Julia has an especially strong tie for Sparky to "home," as she hails from the same hometown and knows his aunt; perhaps this partly accounts for the attraction apparent between them. But Sparky has already started a romance with a local Japanese girl, which affronts Julia to the point that she alerts his family back home to the "socially unacceptable" match.
A well-intentioned but less effective second story line involves Sparky's gay roommate, Bob (Brian Gillespie), who compromises military security in attempting to remain closeted. This subplot tackles an important issue, but seems woven into the story perfunctorily, almost as an afterthought.
The cast turns in superb performances all around, most notably Yonekawa, who is completely convincing in no less than a dozen minor roles, including a very touching turn as Sparky's girlfriend, whose name, significantly, we never learn. As Julia, Eccles masterfully portrays both the appealing and ugly sides of the socialite and shares a strong chemistry with Bridgett, who balances Sparky's youthful arrogance with heart. Hall carries off the part of Capt. Anderson with a winning mix of gruffness and warm intelligence.

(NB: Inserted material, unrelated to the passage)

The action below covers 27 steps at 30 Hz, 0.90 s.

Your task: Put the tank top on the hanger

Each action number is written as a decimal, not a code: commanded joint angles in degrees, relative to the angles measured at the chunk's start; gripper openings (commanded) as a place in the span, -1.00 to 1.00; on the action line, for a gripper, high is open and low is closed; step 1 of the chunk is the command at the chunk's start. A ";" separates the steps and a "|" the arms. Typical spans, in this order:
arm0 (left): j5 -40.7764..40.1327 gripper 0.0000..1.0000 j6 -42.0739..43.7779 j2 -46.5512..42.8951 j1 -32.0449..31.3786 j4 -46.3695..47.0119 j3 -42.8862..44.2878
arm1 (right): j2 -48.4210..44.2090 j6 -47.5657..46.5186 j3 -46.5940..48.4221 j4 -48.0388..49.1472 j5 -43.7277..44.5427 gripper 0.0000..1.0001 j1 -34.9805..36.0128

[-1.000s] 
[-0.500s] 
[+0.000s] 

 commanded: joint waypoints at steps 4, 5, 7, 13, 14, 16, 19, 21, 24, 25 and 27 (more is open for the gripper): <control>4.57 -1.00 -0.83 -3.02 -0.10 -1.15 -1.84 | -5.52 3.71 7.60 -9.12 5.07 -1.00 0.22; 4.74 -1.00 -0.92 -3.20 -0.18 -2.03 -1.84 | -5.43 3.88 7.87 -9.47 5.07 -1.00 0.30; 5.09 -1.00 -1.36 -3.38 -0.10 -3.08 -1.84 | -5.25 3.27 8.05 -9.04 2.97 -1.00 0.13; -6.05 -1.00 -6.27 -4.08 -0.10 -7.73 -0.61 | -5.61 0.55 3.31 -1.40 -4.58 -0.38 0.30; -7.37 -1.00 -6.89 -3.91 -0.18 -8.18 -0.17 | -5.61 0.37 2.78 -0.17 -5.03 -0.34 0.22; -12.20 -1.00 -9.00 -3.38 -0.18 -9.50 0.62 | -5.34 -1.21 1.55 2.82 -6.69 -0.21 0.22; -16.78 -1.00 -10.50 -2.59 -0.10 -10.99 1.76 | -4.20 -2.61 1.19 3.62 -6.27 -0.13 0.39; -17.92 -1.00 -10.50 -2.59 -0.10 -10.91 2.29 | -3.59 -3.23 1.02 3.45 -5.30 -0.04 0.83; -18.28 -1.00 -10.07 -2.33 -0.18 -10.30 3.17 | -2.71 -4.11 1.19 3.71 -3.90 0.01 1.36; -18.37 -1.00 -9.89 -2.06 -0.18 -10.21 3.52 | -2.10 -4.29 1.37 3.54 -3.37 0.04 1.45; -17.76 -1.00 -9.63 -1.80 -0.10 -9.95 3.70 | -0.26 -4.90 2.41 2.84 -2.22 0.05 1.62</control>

But as accessible as the cast makes these characters, their words and actions demonstrate that these upper-crust white Americans seem, for the most part, to look down upon the Japanese culture and the Japanese community that's all around them; Julia, particularly, espouses a horribly patronizing view of Japanese women. The stagehands, all Asian actors, are used to reinforce this sense of American arrogance, often appearing as "invisible" servants, who wait on the white characters, who are so caught up in all things American that, surrounded by Japanese culture and the Japanese people, are sadly never really touched by it, and the "life lessons" Sparky says he hopes to learn he ultimately overlooks.